The Cronobacter PubMLST database offers a central, open access, reliable sequence-based repository. It has the capacity to create new analysis schemes ‘on the fly’ and integrate metadata (source, geographic distribution, clinical presentation). The database is able to adapt to changes in taxonomy and offers expandable analysis through BIGSdb implementation.

By producing a phylogenetic network for increasingly large fractions of the genome, rMLST and COG-cgMLST facilitate the identification of sequence types and species, while illustrating the ambiguities inherent in phylogenetic reconstruction across a genus. The application of Next Generation Sequencing has not only met the objectives of the 2004 FAO-WHO tasks, but continues to exceed them as the number of sequenced genomes has progressed.


Source DNA sequences

DNA sequences collated at were investigated and Table 1 gives a summary of these strains. In silico analyses were carried out using options on the Cronobacter PubMLST portal accessible at:

Seven loci MLST analysis

Concatenated sequences of seven loci from 298 sequence types were downloaded in FASTA format using the Export/Sequences option.
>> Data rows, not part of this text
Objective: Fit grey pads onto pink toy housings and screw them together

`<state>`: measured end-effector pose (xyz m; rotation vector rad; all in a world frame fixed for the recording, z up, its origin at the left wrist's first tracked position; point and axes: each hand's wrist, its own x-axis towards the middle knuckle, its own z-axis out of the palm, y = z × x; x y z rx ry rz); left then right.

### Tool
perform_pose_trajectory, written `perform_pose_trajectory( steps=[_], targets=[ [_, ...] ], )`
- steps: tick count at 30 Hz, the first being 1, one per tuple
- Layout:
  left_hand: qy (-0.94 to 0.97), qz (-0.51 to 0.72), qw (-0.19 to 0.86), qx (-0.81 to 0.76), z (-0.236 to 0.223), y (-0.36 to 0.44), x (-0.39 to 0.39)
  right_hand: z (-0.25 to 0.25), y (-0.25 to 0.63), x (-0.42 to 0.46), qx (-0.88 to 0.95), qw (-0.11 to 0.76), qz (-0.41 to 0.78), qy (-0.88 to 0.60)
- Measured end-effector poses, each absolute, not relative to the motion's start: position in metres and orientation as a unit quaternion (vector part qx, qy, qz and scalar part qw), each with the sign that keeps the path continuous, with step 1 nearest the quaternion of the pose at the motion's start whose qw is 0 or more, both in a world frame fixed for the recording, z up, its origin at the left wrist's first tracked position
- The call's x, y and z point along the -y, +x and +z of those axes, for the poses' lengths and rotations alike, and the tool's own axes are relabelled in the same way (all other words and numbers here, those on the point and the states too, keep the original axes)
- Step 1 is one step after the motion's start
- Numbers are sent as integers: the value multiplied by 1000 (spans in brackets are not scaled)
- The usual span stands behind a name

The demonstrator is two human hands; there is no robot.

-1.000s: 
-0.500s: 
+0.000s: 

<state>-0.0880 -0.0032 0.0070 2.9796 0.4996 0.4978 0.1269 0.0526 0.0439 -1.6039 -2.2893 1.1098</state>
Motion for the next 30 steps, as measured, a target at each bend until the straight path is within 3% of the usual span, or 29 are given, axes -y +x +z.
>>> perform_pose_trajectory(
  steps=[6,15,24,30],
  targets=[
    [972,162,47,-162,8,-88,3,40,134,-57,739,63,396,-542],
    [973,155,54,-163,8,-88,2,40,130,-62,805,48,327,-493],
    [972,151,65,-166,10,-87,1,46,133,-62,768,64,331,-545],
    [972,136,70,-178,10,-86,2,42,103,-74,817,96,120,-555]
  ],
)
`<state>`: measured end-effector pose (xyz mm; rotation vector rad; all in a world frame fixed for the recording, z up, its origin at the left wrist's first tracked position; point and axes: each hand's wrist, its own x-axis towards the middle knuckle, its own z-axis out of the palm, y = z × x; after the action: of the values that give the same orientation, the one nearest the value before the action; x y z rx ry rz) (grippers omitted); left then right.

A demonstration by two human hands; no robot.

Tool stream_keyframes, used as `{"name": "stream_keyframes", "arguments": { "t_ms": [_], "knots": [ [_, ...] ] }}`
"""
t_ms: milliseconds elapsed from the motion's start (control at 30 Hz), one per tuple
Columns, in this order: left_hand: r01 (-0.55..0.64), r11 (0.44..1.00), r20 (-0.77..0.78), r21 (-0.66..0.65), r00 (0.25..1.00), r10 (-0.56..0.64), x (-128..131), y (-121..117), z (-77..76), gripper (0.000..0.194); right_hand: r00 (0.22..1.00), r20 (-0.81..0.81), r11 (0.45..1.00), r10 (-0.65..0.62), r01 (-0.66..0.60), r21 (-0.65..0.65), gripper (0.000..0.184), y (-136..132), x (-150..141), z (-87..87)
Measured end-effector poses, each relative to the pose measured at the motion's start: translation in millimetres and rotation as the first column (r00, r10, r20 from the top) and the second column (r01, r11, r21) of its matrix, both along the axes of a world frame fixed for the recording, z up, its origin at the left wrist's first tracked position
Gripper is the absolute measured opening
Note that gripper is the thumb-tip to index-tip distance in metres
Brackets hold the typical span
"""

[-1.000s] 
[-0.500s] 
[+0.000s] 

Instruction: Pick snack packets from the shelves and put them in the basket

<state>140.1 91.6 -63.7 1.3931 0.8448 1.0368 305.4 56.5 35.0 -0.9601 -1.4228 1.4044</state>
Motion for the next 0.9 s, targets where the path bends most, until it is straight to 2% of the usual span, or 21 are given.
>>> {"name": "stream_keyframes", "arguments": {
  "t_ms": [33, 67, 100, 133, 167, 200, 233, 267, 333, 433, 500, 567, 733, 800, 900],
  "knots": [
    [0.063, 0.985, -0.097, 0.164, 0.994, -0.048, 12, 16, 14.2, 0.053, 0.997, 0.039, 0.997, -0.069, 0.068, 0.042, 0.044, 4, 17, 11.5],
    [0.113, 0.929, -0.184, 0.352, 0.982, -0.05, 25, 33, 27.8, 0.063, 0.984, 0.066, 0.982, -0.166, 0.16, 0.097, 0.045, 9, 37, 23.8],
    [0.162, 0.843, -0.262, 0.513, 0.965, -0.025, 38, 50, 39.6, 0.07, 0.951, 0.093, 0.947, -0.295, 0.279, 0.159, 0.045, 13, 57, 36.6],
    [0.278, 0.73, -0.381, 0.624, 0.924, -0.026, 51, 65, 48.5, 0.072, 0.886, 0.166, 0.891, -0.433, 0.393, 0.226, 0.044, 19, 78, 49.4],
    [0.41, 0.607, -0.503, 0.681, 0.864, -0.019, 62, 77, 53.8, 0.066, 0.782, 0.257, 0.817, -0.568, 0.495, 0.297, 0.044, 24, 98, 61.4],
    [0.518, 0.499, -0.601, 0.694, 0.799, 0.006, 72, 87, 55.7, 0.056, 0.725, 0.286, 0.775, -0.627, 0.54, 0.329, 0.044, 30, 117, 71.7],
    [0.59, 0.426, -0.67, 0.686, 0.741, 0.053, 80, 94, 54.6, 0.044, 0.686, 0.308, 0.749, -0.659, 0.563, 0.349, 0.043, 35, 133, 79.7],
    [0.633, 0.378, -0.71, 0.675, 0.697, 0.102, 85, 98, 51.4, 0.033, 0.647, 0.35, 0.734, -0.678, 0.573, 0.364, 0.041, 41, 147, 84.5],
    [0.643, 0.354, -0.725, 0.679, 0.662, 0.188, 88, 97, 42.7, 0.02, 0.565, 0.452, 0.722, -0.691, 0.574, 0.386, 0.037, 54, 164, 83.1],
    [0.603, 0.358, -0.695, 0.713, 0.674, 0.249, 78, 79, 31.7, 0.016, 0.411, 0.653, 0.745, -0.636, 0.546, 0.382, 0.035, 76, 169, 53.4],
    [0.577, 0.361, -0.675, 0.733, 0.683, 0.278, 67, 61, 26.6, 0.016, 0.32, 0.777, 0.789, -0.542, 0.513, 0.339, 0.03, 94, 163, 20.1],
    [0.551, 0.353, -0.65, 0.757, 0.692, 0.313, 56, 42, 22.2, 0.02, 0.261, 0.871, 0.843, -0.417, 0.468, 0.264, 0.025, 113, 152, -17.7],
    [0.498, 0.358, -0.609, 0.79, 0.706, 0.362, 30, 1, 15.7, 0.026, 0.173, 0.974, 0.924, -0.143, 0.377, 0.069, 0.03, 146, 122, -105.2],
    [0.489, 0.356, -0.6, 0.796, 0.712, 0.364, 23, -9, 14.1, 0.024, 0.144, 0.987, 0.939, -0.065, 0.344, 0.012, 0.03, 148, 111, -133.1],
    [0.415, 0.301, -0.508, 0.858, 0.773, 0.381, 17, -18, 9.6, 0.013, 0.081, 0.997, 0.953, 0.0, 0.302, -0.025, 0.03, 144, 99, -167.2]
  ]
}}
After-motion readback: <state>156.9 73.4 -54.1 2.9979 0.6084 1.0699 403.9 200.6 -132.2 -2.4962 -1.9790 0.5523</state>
These sequences were aligned in MEGA version 6.05 using the ClustalW algorithm. The final alignment spanned 3036 bp and was analysed using the default pipeline in SplitsTree4 (UncorrectedP to calculate distances and NeighborNet to build the network).

rMLST analysis

A distance matrix for 107 Cronobacter genomes with available whole-genome sequences (and representing the whole genus [2]) was calculated with the Analysis/Genome Comparator option using default settings (with tagged allele designations used if available and completely excluding truncated loci). The matrix was exported in nexus format and analysed using the default pipeline in SplitsTree 4 (as above).

COG-cgMLST scheme set-up and analysis

COG-cgMLST uses genes annotated as belonging to Clusters of Orthologous Groups [45] to define 1865 loci. The locus list, including reference sequences from Cronobacter sakazakii ES15, was assembled using an in-house script which identified CDSs in Genbank accession CP003312.1 in which the < note > field included a COG identifier. Sequences from these tagged loci were extracted and uploaded to the Cronobacter sequence definitions database excluding loci already named therein. Further scripts were used to establish COG-cgMLST locus scheme initially containing 1866 loci. The scheme was subsequently edited to exclude the locus ppsA (identical to pps in MLST) yielding 1865 loci.

With the scheme established, analysis was carried out as above with the use of the Analysis/Genome Comparator option and the default pipeline in SplitsTree4 (as above). Note that the Genome Comparator option with COG-cgMLST will analyse samples directly against the reference-defined loci and not with reference to COG IDs in query genomes.